What is expected: Repeat, exactly and with no pictures, the lines that run from the beginning of the entries through the line containing "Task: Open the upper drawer".

Data extracted from a collection
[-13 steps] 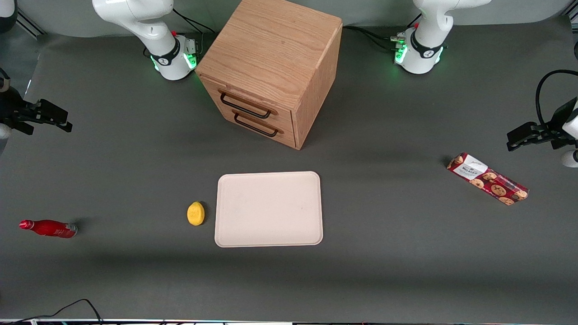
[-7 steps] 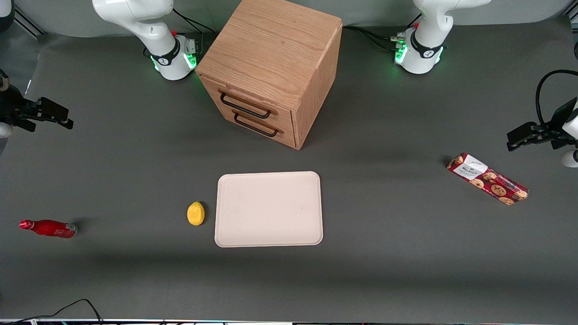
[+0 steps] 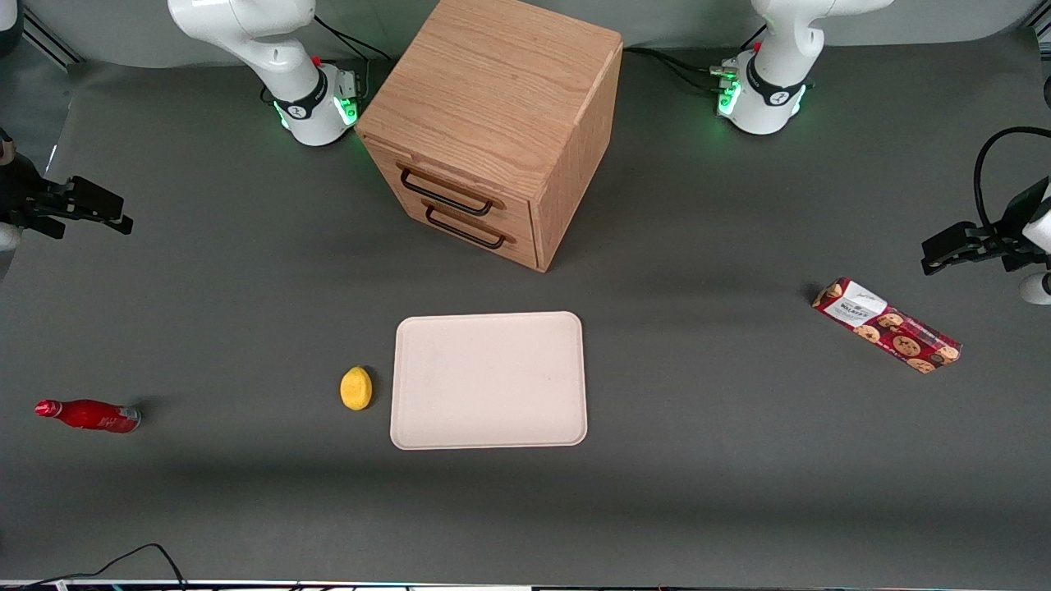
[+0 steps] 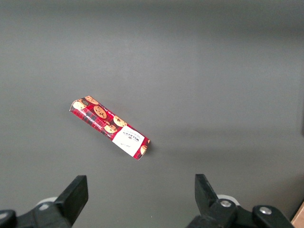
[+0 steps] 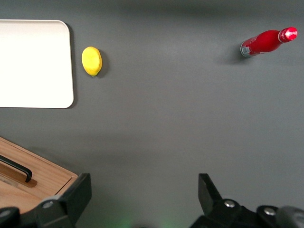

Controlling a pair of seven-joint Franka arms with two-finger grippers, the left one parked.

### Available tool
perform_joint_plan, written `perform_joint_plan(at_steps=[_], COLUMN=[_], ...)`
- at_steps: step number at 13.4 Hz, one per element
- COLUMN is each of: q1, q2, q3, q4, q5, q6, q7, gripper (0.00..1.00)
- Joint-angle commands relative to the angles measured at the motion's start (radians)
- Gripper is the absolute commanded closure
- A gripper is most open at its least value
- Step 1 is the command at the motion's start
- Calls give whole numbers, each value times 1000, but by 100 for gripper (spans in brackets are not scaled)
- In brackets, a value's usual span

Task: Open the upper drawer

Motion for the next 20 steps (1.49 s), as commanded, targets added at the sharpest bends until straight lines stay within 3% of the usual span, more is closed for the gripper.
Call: perform_joint_plan(at_steps=[1, 4, 15, 18, 20], q1=[15, 98, 537, 557, 569], q2=[0, -1, 83, 112, 123], q3=[12, 19, 13, 12, 15], q4=[25, 27, 25, 27, 28], q5=[23, 93, 99, 174, 190], q6=[-20, -52, -39, -20, -14], q7=[4, 1, 17, 1, 3], gripper=[0, 0, 0, 0, 0])
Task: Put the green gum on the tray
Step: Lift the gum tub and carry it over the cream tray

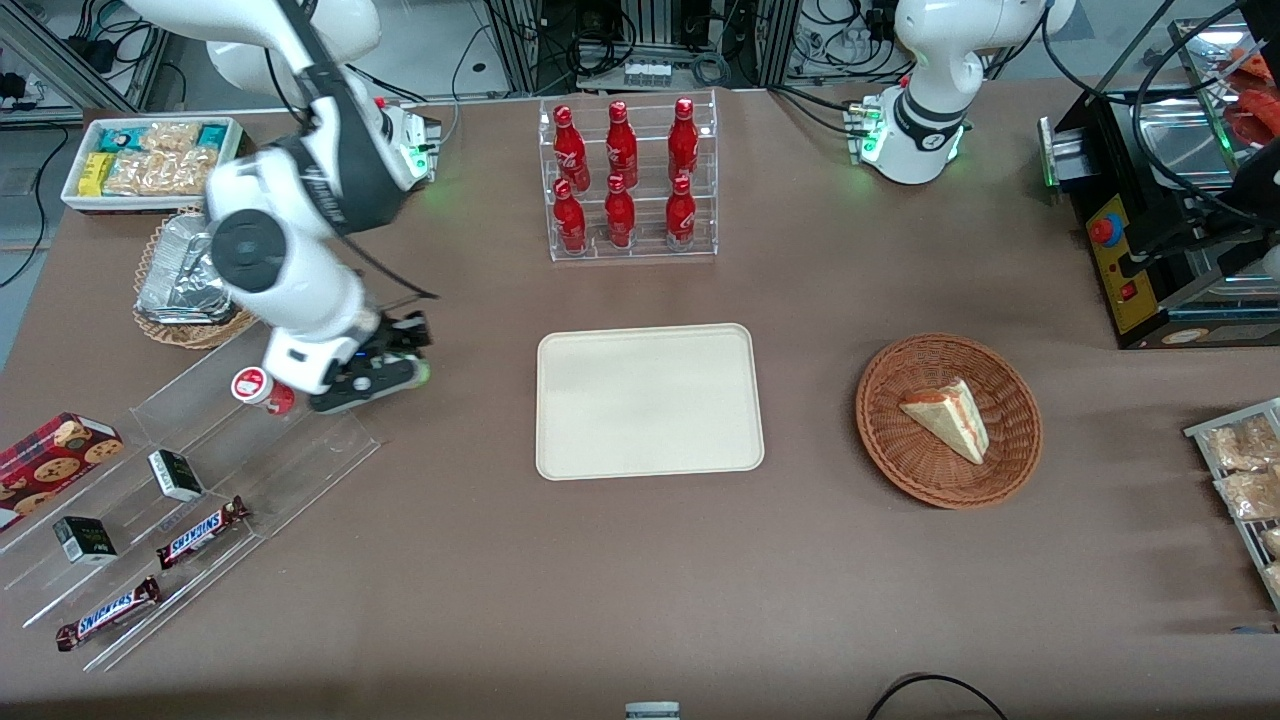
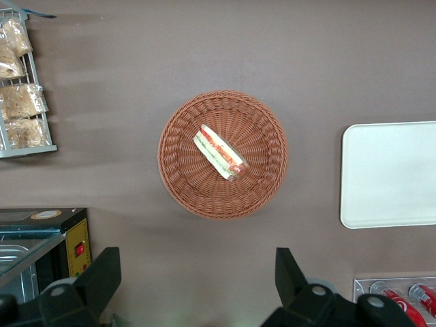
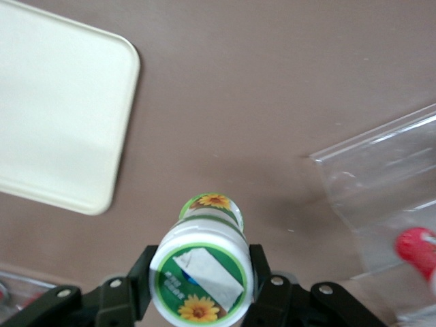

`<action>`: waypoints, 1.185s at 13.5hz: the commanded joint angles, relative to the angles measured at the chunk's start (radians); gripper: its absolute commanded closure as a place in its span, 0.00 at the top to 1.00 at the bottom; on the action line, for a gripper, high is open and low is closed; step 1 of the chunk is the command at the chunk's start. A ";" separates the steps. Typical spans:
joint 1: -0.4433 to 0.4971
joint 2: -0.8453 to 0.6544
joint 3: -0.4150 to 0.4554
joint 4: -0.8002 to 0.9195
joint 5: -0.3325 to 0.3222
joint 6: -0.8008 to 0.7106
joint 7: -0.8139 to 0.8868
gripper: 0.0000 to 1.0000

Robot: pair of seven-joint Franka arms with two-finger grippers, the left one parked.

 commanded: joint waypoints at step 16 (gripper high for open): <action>0.376 0.517 -0.017 0.413 0.108 0.274 0.786 0.00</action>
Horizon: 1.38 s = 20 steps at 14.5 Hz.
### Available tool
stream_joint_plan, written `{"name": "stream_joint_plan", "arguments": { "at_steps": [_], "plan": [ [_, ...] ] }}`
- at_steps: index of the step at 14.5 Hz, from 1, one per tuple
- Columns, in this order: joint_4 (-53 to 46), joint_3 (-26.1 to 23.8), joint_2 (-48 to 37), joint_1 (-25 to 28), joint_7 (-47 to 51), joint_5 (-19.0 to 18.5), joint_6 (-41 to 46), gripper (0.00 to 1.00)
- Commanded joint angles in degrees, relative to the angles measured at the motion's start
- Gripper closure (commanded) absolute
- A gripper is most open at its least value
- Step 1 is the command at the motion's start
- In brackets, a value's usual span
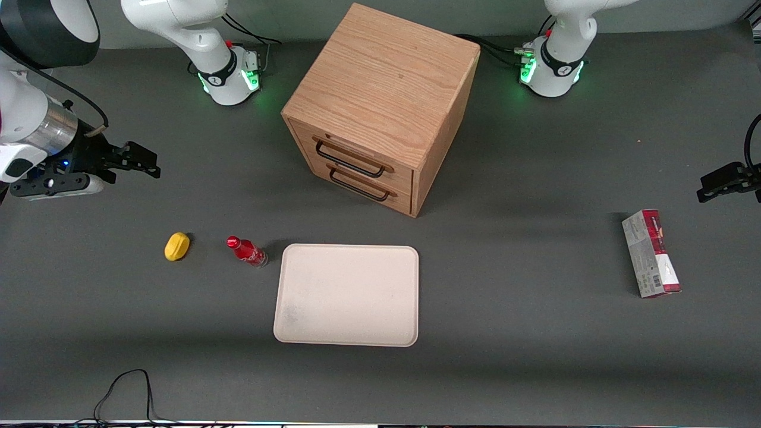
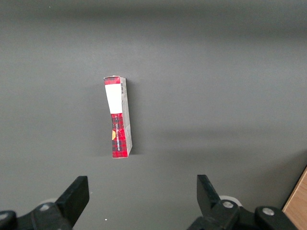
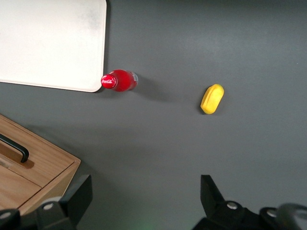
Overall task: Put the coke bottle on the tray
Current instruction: 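Move the open right gripper down toward the red Coca-Cola bottle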
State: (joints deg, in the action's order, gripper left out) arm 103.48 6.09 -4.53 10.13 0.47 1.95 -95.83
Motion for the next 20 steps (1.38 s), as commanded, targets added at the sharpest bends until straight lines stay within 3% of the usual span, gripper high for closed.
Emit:
{"name": "stream_joint_plan", "arguments": {
  "at_steps": [1, 8, 11, 20],
  "plan": [
    [-3.5, 0.2, 1.5, 0.3, 1.2, -1.0, 2.3, 0.00],
    [-8.7, -0.8, 5.3, 0.9, 3.0, -0.1, 3.4, 0.00],
    [-16.1, -3.1, 10.8, 5.1, 12.3, 0.8, 6.9, 0.00],
    [-14.6, -2.9, 9.6, 6.5, 12.5, 0.8, 9.5, 0.00]
  ]
}}
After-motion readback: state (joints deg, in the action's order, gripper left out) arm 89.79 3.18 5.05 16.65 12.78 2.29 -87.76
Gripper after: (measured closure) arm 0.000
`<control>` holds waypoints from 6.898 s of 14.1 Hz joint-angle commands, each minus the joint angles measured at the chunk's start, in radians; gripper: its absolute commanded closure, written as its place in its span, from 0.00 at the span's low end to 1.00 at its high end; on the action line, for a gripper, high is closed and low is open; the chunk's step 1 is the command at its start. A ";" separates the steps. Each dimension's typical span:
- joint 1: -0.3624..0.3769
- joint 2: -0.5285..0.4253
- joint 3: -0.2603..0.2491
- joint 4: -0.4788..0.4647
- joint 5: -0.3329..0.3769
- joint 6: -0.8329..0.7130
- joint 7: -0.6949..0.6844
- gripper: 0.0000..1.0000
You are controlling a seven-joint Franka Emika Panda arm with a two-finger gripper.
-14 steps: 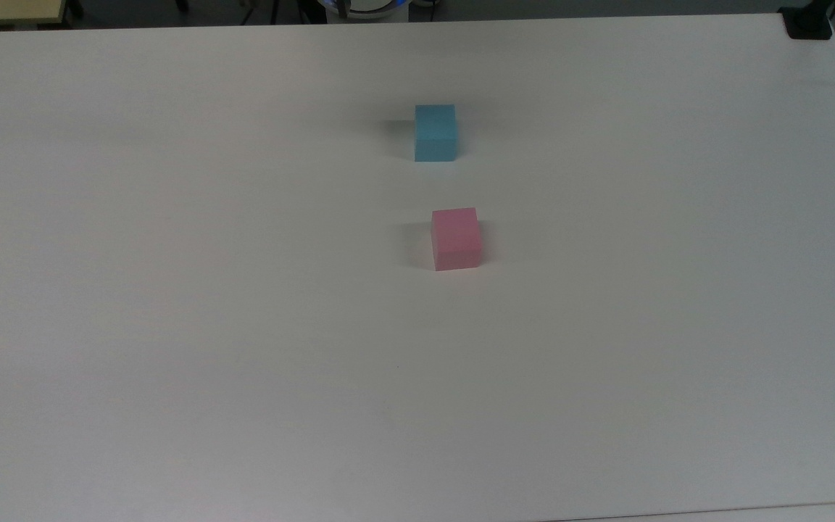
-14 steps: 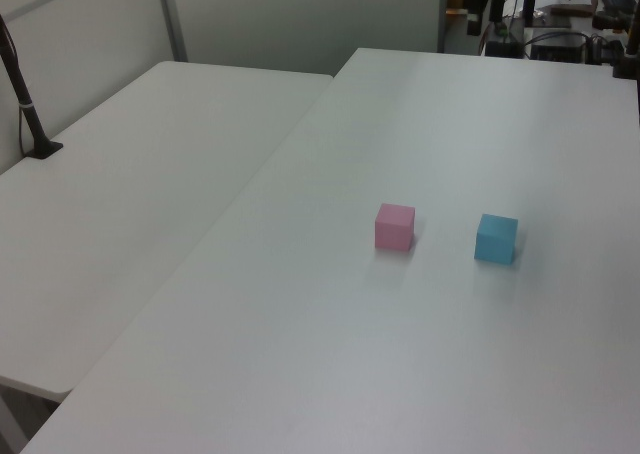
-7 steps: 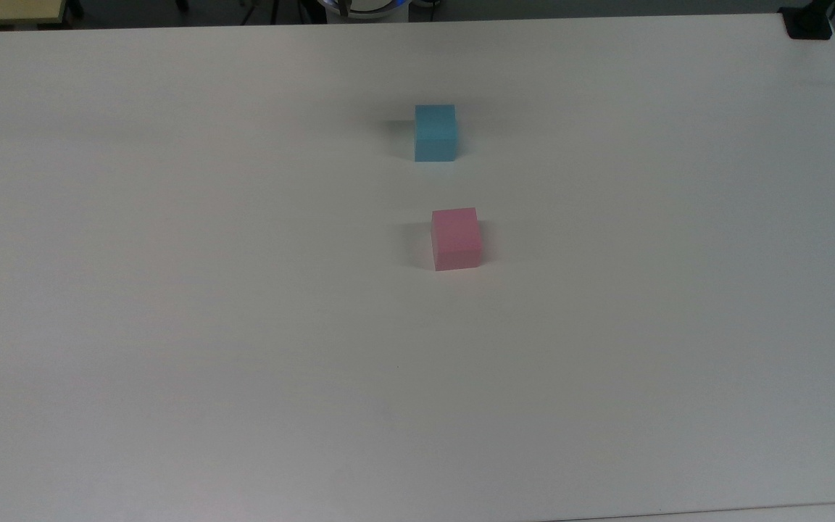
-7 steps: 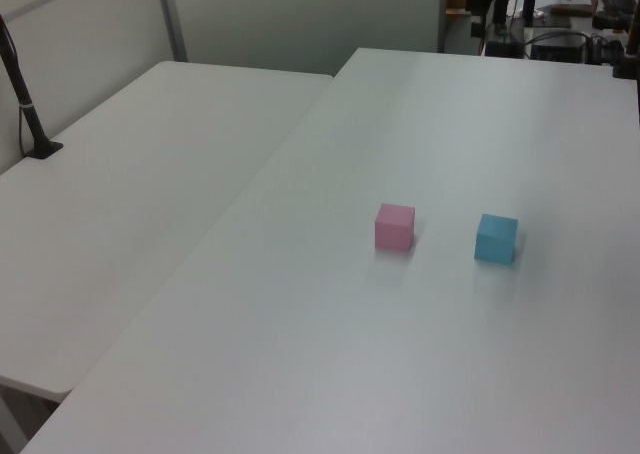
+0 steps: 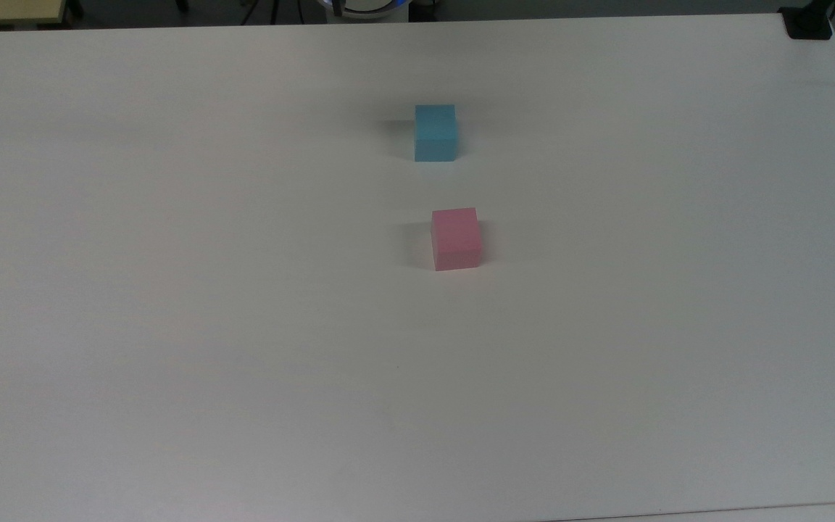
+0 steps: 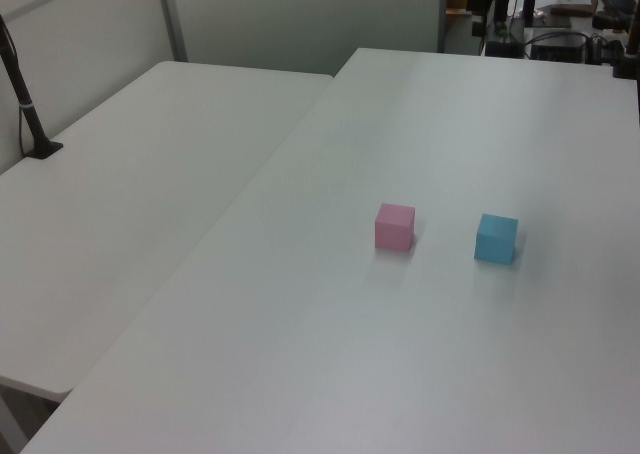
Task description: Put blue cube on pink cube
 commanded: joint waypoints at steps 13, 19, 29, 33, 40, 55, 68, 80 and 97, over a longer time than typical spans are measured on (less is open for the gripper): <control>0.010 -0.103 0.064 -0.209 0.000 0.069 -0.280 0.00; 0.012 -0.221 0.132 -0.467 0.050 0.209 -0.200 0.00; 0.113 -0.180 0.196 -0.709 0.075 0.492 -0.002 0.00; 0.114 -0.115 0.198 -0.716 0.071 0.533 0.000 0.00; 0.114 -0.003 0.229 -0.716 0.003 0.635 0.064 0.00; 0.099 0.049 0.229 -0.679 -0.055 0.619 0.128 0.45; 0.048 0.159 0.221 -0.230 -0.043 0.437 0.125 0.45; 0.050 0.230 0.216 0.037 -0.092 0.182 0.047 0.44; 0.142 0.380 0.216 -0.004 -0.167 0.357 0.245 0.45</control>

Task answer:
[-13 steps] 
[-7 steps] 
[+0 steps] 
[+0 steps] 
[+0 steps] 

Controlling a pair of seven-joint Franka arms with two-finger grippers, the left one parked.

### Available tool
perform_joint_plan, written `perform_joint_plan(at_steps=[_], COLUMN=[_], ...)`
- at_steps: step number at 13.4 Hz, one per element
- COLUMN is each of: q1, q2, q3, q4, q5, q6, q7, gripper (0.00..1.00)
- Joint-angle commands relative to the angles measured at the motion's start (radians)
- Gripper is the absolute commanded closure
- A gripper is most open at its least value
- Step 1 is the command at the motion's start
- Calls give whole numbers, each value times 1000, but by 100 for gripper (spans in brackets are not scaled)
- In brackets, a value's usual span

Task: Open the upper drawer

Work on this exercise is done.